Wie die Rhetorik des erst von seinen Zeitgenossen so bewunderten und nachgeahmten, später von der Nachwelt ebenso verachteten und geschmähten G. bis in die Zeiten des sinkenden Altertums und noch weiterhin ihren Einfluß behauptet, hat Norden in seinem mehrfach erwähnten Buche überzeugend nachgewiesen.

Literatur: H. E. Foss De Gorgia Leontino, Halle 1828. L. Spengel Συναγωγὴ τεχνῶν, Stuttgart 1828. Frei Rhein. Mus. VII 527. VIII 268. H. Diels G. u. Empedokles, S.-Ber. Akad. Berl. 1884, 343ff. E. Norden D. antike Kunstprosa Leipz. 1898 (2. Abdruck 1909).
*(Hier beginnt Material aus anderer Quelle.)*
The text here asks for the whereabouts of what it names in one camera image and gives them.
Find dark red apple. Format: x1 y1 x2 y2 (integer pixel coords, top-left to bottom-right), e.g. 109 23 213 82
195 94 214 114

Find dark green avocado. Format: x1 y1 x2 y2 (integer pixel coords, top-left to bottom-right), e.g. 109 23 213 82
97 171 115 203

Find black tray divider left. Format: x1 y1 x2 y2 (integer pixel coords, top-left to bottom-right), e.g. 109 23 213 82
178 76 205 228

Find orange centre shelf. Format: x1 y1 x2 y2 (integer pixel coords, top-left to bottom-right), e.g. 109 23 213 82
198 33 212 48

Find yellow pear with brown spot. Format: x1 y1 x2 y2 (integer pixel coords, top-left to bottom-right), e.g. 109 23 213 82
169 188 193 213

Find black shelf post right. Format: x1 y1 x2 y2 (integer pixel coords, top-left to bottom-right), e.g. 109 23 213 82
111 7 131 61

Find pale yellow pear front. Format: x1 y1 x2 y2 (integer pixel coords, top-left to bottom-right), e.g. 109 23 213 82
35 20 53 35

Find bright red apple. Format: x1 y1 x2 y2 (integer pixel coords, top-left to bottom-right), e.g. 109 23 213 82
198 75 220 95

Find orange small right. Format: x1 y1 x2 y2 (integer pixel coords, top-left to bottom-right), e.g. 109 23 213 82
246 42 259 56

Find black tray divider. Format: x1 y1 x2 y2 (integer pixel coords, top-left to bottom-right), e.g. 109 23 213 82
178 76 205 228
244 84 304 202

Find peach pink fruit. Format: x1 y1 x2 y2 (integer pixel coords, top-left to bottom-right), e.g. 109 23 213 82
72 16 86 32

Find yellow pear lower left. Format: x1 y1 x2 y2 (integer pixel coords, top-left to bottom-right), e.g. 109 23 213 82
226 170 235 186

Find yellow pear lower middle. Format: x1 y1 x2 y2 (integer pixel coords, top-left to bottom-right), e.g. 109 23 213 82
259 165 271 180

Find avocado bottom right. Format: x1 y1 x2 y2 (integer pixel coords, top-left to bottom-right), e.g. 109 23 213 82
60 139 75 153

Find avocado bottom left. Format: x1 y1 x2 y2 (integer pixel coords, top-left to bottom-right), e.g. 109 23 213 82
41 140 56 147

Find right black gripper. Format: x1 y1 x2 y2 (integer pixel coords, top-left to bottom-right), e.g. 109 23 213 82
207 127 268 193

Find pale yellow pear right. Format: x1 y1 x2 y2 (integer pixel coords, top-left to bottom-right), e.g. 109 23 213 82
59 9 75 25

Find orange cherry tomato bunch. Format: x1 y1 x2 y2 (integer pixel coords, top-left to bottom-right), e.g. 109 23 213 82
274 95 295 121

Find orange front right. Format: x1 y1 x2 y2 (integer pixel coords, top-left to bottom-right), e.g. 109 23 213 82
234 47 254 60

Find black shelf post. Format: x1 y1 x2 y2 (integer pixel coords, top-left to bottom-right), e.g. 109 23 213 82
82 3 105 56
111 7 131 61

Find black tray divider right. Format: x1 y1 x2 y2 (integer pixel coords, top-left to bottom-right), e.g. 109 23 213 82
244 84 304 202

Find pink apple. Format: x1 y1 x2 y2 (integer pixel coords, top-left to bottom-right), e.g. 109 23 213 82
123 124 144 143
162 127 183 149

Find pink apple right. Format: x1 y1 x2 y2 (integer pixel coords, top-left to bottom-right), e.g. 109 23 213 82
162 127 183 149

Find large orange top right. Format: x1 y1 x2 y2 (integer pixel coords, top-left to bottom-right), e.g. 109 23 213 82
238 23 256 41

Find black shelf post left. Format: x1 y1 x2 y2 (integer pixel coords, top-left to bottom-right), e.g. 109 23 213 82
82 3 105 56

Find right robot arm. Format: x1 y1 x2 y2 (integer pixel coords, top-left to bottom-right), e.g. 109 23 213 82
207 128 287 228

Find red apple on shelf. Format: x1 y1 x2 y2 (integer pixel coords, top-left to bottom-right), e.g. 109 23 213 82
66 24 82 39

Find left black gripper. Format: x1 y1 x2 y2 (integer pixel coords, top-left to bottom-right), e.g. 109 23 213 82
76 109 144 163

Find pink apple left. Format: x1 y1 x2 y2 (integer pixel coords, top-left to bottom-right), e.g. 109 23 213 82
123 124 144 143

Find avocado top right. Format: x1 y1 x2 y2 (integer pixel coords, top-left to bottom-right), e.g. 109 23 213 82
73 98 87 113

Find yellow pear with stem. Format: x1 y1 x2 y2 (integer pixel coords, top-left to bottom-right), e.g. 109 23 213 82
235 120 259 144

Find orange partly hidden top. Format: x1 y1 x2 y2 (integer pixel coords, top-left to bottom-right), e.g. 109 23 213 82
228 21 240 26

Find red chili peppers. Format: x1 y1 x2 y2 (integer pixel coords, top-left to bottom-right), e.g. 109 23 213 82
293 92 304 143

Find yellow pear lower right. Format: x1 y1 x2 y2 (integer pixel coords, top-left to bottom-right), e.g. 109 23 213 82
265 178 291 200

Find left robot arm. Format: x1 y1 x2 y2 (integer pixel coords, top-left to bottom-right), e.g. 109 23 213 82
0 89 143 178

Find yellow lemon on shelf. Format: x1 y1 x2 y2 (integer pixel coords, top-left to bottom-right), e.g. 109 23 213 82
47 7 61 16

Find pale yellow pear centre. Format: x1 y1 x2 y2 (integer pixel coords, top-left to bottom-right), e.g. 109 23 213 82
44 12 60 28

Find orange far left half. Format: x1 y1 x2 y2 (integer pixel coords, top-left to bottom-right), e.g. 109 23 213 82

O. Apelt G. b. Ps.-Aristoteles u. b. Sextus Empiricus, Rh. Mus. XLIΙI 203–219. F. Blass D. att. Beredsamk. I2, Leipz. 1887, 47–91. E. Zeller Phil. d. Gr. I5 1056ff. Th. Gomperz Griech. Denker I Kap. 7. Diels Fragm. d. Vorsokratiker Kap. 76. Antiphontis orat. ed. F. Blass, Leipz. 1881, 150ff. Drerup Jahrb. f. Philol. Suppl. Bd. XXVII 219ff. Maass Hermes XXII 565ff. Thiele Hermes XXXVI 218ff. Jacoby Apollodors Chronik 264f. Susemihl Jahrb. f. Philol. 1877, 793ff. Aristot. de Melisso usw. ed. Diels Abh. Akad. Berl. 1900.